Background
Approximately 30 million people worldwide consume new psychoactive substances (NPS), creating a serious public health issue due to their toxicity and potency. Drug-induced liver injury is the leading cause of liver disease, responsible for 4% of global deaths each year.
Content
A systematic literature search revealed 64 case reports, in vitro and in vivo studies on NPS hepatotoxicity.
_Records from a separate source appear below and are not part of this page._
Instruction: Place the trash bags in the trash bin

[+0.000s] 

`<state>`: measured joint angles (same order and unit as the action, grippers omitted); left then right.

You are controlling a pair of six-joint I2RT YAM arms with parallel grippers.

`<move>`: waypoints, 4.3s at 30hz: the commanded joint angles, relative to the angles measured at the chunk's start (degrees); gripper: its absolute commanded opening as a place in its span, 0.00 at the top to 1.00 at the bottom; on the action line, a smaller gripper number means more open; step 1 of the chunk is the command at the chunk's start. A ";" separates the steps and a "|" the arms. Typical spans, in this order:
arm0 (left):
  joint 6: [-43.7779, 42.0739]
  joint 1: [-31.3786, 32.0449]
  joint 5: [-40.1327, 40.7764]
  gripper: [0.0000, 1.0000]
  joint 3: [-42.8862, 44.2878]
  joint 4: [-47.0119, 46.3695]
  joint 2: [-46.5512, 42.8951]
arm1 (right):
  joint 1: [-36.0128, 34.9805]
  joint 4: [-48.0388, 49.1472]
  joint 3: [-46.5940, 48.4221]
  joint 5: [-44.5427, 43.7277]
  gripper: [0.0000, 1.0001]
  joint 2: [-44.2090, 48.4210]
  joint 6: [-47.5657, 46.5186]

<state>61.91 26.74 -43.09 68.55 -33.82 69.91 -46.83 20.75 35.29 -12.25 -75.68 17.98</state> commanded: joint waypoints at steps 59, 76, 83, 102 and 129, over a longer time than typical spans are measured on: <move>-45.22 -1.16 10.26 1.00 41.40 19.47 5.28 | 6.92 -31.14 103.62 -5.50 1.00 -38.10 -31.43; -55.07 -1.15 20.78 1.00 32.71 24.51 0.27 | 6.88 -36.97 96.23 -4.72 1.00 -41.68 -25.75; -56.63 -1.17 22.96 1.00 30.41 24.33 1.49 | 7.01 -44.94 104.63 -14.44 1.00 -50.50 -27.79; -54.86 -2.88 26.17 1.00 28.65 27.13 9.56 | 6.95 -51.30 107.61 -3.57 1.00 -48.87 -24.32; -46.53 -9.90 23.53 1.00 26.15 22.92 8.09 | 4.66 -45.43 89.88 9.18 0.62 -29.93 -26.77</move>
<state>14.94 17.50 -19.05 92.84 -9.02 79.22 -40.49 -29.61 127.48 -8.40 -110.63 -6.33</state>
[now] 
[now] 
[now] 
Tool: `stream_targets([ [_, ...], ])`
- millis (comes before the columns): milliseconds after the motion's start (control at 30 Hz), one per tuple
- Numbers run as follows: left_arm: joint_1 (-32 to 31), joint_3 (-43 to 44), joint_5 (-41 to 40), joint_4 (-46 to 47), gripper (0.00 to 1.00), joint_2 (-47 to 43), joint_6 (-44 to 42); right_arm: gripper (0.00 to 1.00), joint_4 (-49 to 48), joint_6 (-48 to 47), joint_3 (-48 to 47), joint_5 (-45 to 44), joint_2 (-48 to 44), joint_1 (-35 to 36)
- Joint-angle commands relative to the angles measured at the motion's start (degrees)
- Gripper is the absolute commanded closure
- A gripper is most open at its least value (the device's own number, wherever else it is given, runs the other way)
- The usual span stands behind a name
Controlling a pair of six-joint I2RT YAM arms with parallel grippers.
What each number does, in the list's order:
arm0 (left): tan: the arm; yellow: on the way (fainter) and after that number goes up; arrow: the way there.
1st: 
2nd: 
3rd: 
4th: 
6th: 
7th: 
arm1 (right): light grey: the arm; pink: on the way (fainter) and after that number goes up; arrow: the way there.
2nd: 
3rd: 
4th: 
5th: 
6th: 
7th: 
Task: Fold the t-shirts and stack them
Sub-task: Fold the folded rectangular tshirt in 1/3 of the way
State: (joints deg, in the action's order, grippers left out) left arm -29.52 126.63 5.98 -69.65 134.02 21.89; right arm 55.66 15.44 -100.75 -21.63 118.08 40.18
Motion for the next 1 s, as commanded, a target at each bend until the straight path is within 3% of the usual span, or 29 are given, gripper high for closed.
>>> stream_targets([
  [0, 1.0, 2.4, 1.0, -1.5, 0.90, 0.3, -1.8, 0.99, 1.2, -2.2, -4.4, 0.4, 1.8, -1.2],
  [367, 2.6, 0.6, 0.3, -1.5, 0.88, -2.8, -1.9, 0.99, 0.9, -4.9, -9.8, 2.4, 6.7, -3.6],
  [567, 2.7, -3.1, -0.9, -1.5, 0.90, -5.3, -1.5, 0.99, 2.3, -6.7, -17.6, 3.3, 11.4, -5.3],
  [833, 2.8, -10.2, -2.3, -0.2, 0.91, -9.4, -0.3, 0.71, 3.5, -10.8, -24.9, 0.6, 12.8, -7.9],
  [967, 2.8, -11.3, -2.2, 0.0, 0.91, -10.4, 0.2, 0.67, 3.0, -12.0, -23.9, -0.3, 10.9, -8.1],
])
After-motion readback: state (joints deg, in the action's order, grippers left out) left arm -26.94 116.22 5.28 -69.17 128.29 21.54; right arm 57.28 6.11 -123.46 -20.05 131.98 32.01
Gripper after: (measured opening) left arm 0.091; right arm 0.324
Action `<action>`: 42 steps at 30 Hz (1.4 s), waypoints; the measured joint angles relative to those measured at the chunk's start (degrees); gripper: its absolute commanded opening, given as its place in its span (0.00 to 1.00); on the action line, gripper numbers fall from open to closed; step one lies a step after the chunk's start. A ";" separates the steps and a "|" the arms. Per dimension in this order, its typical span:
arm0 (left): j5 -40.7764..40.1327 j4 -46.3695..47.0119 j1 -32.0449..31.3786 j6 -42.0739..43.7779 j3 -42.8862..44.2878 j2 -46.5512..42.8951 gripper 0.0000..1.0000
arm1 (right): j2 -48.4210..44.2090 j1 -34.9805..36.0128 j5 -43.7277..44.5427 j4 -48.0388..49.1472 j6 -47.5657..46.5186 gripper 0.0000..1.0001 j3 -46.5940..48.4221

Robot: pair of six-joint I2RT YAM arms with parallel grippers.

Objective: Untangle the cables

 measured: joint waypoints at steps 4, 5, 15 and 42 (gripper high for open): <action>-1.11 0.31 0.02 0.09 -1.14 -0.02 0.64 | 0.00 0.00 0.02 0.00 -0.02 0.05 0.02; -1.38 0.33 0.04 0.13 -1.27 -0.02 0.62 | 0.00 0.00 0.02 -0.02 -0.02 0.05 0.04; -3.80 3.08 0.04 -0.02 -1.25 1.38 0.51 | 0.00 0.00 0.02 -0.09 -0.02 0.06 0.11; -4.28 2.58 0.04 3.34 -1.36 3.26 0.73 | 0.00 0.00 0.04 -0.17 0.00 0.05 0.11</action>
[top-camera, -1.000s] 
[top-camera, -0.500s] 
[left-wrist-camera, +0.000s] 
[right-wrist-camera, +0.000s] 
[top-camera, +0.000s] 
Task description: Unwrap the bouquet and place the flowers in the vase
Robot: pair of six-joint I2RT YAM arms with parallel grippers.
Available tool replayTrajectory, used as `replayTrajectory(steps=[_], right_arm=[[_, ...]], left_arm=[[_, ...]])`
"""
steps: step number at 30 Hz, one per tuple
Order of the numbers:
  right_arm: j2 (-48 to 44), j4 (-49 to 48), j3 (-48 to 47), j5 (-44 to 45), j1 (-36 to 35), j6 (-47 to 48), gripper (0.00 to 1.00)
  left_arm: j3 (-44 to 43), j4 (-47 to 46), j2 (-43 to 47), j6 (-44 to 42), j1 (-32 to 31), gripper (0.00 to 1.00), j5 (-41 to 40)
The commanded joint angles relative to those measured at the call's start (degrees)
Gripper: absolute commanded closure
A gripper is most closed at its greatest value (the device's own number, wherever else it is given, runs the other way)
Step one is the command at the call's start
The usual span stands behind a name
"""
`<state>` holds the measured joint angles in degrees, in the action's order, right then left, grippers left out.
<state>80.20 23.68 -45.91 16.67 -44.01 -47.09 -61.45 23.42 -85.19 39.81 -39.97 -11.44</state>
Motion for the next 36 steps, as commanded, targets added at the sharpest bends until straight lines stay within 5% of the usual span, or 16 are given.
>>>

Maximum elevated concentrations of aspartate aminotransferase (136 to 15 632 U/L), alanine transaminase (121.5 to 9162 U/L), total bilirubin (0.7 to 702 mg/dL; 0.04 to 39.03 mmol/L), direct (0.2–15.1 mg/dL; 0.01–0.84 mmol/L) and indirect (5.3 mg/dL; 0.29 mmol/L) bilirubin, alkaline phosphatase (79–260 U/L), and gamma-glutamyltransferase (260 U/L) were observed as biochemical markers of liver damage, with acute and fulminant liver failure the major toxic effects described in the NPS case reports. In vitro laboratory studies and subsequent in vivo NPS exposure studies on rats and mice provide data on potential mechanisms of toxicity. Oxidative stress, plasma membrane stability, and cellular energy changes led to apoptosis and cell death. Experimental studies of human liver microsome incubation with synthetic NPS, with and without specific cytochrome P450 inhibitors, highlighted specific enzyme inhibitions and potential drug–drug interactions leading to hepatotoxicity.
Summary
Mild to severe hepatotoxic effects following synthetic NPS exposure were described in case reports. In diagnosing the etiology of liver damage, synthetic NPS exposure should be considered as part of the differential diagnosis. Identification of NPS toxicity is important for educating patients on the dangers of NPS consumption and to suggest promising treatments for observed hepatotoxicity.